Вовсе сбились с ног половые.
Плут же орал, восседая посреди обжор:
– Здесь вам и залы, здесь и генералы, господа нищие! Кто ни разу не бывал на царском пиру, уминай балыки и икру!
Нищие разбрелись по всему трактиру и совали носы даже на кухню, торопя поваров. Те, не зная, что и делать, выскребали им из котлов оставшуюся кашу и давали вылизывать мясную подливку.
– Ах, танцуйте, господа нищие! – приговаривал Алешка, видя, как все больше в трактир набирается всякого сброда. Между тем, расхватали убогие под шумок скатерти и полотенца себе на портянки. На улице перед дверьми толпились несчастливцы, которые не успели попасть на пир, и с проклятиями стучали по окнам, грозясь их выбить, – хозяин был ни жив, ни мертв.
Взялись музыканты за плясовую. Веселились убогие – успели они уже приложиться в трактирном погребке к мадере, и появились на столах бутыли с водкой.
На улице же перед дверьми разгоралась драка – шли в ход палки да ножи. Плуту горя было мало:
– Ах, господа нищие! Ваши лохмотья – не платья ли диковинные, а вши, по вам ползающие, чем не драгоценности? Привыкли ваши босые ноги к снегу да глине – отчего не привыкнуть им к досчатым полам?

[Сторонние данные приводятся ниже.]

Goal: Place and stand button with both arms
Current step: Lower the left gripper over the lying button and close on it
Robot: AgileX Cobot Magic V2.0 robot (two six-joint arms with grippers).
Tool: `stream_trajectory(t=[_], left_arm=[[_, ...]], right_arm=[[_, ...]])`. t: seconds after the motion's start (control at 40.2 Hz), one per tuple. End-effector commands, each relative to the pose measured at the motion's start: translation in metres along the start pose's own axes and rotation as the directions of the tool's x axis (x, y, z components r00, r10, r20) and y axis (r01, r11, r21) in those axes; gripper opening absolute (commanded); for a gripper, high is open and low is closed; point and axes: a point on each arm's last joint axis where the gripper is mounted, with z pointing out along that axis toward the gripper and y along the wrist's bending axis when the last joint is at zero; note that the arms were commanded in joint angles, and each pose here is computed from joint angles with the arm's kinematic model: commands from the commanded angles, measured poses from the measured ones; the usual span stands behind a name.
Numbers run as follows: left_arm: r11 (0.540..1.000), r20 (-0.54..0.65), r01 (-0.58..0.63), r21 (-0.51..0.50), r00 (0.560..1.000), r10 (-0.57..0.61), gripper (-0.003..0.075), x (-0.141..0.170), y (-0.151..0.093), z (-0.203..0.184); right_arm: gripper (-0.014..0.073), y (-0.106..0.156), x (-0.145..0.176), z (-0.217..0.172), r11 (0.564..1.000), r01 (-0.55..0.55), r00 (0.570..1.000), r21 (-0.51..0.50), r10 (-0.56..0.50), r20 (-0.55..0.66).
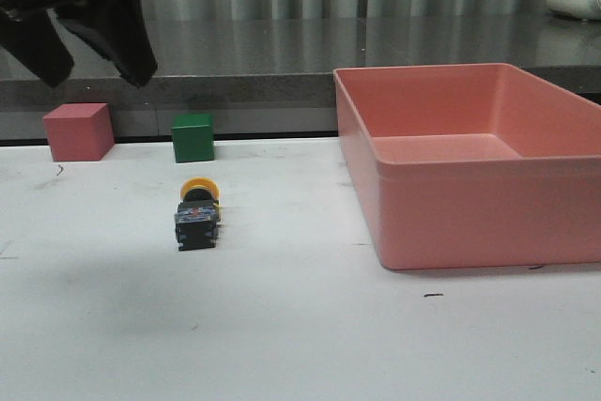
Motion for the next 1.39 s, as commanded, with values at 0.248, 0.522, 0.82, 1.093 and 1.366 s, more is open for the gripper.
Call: stream_trajectory(t=[0.248, 0.522, 0.82, 1.093, 1.366], left_arm=[[0.978, -0.115, 0.208, 0.006, 0.972, -0.206, 0.0545, -0.045, -0.008, 0.027], [0.957, -0.202, 0.288, -0.034, 0.936, -0.289, 0.0545, -0.067, -0.008, 0.058], [0.937, -0.245, 0.302, -0.174, 0.909, -0.339, 0.0545, -0.074, 0.001, 0.088], [0.922, -0.286, 0.338, -0.189, 0.879, -0.381, 0.0545, -0.068, 0.001, 0.119], [0.922, -0.293, 0.346, -0.174, 0.875, -0.384, 0.0545, -0.078, -0.003, 0.135]], right_arm=[[0.0541, -0.001, -0.012, -0.005, 1.0, 0.004, 0.996, 0.01, -0.005, 0.091], [0.0541, -0.001, -0.012, -0.005, 1.0, 0.004, 0.996, 0.01, -0.005, 0.091], [0.0541, -0.001, -0.012, -0.005, 1.0, 0.004, 0.996, 0.01, -0.005, 0.091], [0.0541, -0.001, -0.012, -0.005, 1.0, 0.004, 0.996, 0.01, -0.005, 0.091], [0.0541, -0.001, -0.012, -0.005, 1.0, 0.004, 0.996, 0.01, -0.005, 0.091]])
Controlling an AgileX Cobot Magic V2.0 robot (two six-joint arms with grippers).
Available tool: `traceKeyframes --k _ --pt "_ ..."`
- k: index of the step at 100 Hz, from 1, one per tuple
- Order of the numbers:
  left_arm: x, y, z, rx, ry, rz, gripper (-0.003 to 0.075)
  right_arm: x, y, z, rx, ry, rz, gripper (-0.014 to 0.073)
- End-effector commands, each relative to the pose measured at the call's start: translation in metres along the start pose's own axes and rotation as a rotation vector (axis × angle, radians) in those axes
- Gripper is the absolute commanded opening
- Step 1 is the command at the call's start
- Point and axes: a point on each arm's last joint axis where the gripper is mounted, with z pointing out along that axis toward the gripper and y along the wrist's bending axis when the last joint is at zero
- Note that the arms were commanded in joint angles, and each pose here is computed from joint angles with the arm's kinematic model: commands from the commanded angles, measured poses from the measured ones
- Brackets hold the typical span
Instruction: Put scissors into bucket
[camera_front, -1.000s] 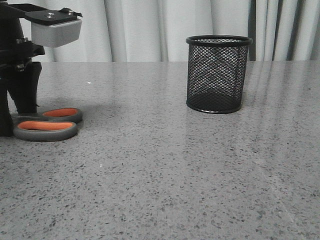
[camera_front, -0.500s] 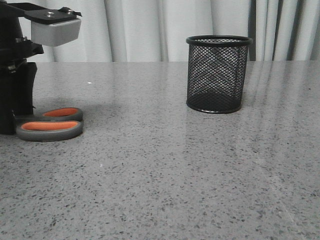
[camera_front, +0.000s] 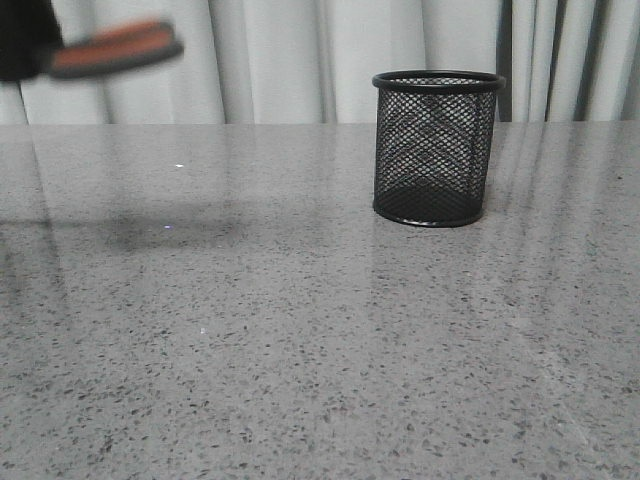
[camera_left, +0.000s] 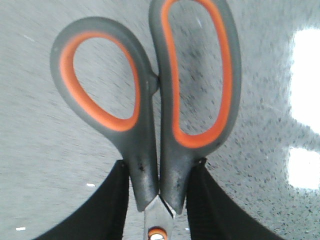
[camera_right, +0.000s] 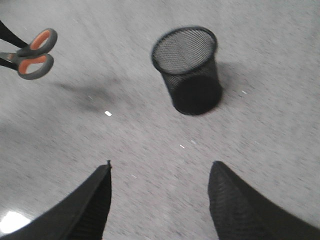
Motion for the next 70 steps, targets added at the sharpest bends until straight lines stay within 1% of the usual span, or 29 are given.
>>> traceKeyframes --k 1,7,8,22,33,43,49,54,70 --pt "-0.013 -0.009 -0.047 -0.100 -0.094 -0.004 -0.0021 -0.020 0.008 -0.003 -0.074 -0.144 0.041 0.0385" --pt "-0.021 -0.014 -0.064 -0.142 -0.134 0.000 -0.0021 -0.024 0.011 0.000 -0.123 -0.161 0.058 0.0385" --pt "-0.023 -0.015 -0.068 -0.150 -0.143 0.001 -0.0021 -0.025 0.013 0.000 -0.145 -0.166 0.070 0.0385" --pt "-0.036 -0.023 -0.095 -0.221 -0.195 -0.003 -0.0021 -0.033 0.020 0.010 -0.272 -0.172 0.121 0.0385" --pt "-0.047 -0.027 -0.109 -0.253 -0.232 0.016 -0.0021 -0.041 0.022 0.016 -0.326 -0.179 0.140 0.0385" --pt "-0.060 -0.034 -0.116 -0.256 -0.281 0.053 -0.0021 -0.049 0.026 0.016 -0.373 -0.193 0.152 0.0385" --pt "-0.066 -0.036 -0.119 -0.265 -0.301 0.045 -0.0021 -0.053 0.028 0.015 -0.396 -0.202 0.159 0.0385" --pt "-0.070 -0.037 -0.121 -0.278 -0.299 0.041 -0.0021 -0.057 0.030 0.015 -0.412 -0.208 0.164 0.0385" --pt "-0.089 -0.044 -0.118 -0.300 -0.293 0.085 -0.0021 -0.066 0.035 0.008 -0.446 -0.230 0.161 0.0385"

И огромную кружку надел на голову пьяной старухи.
– А вот вам и царица ваша, ибо какой бал без царицы?
Музыканты налегали на гармоники и бубны.
Привлеченные дракой у входа, набежали городовые и заработали плетьми, да так, что сразу все согрелись. Поднялся вой, полетели разбитые стекла и, спасаясь, посыпались нищие в разные стороны с бала, точно тараканы. Алешка умилялся вслед им, скоро бегущим:
– Ах, как славно я вас подлечил! Тех, кого огрели уже плетью, парень спрашивал:
– Не согрелись вы, господа? Отвечали ему, охая:
– Горячо, горячо нам. Алешка добавил:
– Однако, и не скучно.
Монах, в крещенский мороз оказавшись на дороге, сунул руку в суму и не нашарил там никакой еды – раздал он еду убогим.
Возле самой дороги рос рябиновый куст, было на нем несколько веток, покрытых замерзшими ягодами. Нарвал тогда монах тех ягод и воскликнул с радостью:
– Ай да пир, поистине царский, мне рябиновые ягоды! Не уподобиться ли птицам Божьим, что не думают о завтрашней пище, а довольствуются зерном да ягодой и беспечно летают себе в небесах!